Still, some scientists and environmental groups contend that if rainy conditions return to California, the plant here and others like it could become white elephants. Santa Barbara, northwest of Los Angeles, built its desalination plant a quarter-century ago and promptly shut it down when rains returned.
Australia is a more spectacular case: It built six huge desalination plants during a dry spell and has largely idled four of them though water customers remain saddled with several billion dollars’ worth of construction bills.
However, environmentalists feel that desalination should be a last resort solution and ends up being a case of
robbing Peter to pay Paul.
The downside, however, is that seawater desalination is not very energy efficient. To turn saltwater into freshwater, it's pushed through a very thin polyamide membrane. While the water molecules pass through with no trouble, salt molecules do not.
The trouble with the process, known as reverse osmosis, is that it consumes between three and four kilowatt hours per cubic meter - 1,000 liters - of fresh water. That equates to three times the amount of CO2 emissions generated in the treatment of river or ground water.
The treatment plants will produce tons of the CO2 emissions that we are all hoping to curb and the added salt to the ocean may reek havoc on the marine ecosystems surrounding the coastlines. Proponents of desalination say the technology has gotten better and point to the growing numbers of desalination plants around the world—more than 17,000 according to the
International Desalination Association.
Besides the drought and growing populations needing more water resources, the money is why desalination is gaining more support.
The rising interest in desalination is not simply a matter of desperation, though that is certainly a factor in states with growing populations and few obvious sources of new water. Advocates say the technology has improved markedly over the past 20 years. While the water can cost twice as much as conventionally treated water, it is still less than a penny a gallon, and that is starting to look tolerable in parched regions.
San Diego is an interesting example in desalination since they have been one of the more water conservative places in the U.S.
Mr. Weston, the chairman of the San Diego County Water Authority, said his agency and others in the area had gone a long way toward embracing conservation. Since 1990, water use in the county has been cut 12 percent, even as the population has jumped 30 percent.

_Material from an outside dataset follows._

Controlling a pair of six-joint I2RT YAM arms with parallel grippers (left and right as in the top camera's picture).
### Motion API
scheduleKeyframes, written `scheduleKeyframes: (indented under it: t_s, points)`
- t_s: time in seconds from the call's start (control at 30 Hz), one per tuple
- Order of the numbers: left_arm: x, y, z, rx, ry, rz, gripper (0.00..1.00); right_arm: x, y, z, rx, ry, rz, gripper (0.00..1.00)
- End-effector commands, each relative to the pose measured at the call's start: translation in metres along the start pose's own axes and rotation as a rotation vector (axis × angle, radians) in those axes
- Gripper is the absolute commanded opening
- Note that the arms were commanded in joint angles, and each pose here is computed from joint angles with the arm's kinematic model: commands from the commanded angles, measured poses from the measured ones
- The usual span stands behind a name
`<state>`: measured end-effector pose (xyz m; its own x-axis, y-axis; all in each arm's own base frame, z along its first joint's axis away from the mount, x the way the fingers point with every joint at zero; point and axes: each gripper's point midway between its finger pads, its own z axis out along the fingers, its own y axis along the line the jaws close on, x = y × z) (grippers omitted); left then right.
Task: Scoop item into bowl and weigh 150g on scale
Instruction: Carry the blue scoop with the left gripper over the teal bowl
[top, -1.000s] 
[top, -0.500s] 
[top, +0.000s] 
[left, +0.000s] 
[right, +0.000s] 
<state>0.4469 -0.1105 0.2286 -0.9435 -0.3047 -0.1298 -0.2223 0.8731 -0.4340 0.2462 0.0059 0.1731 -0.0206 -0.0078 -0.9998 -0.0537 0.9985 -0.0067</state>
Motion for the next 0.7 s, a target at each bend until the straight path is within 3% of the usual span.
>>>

Long worried about water scarcity, the San Diego region helped to pioneer measures that ultimately spread across the country, including low-flow bathroom fixtures, more efficient washing machines and other innovations.
I can tell you that, being a California resident, there is a palpable anxiety about water now that wasn't here even a year ago. It will be interesting to see how municipalities react now that the citizenry might start asking questions and want answers.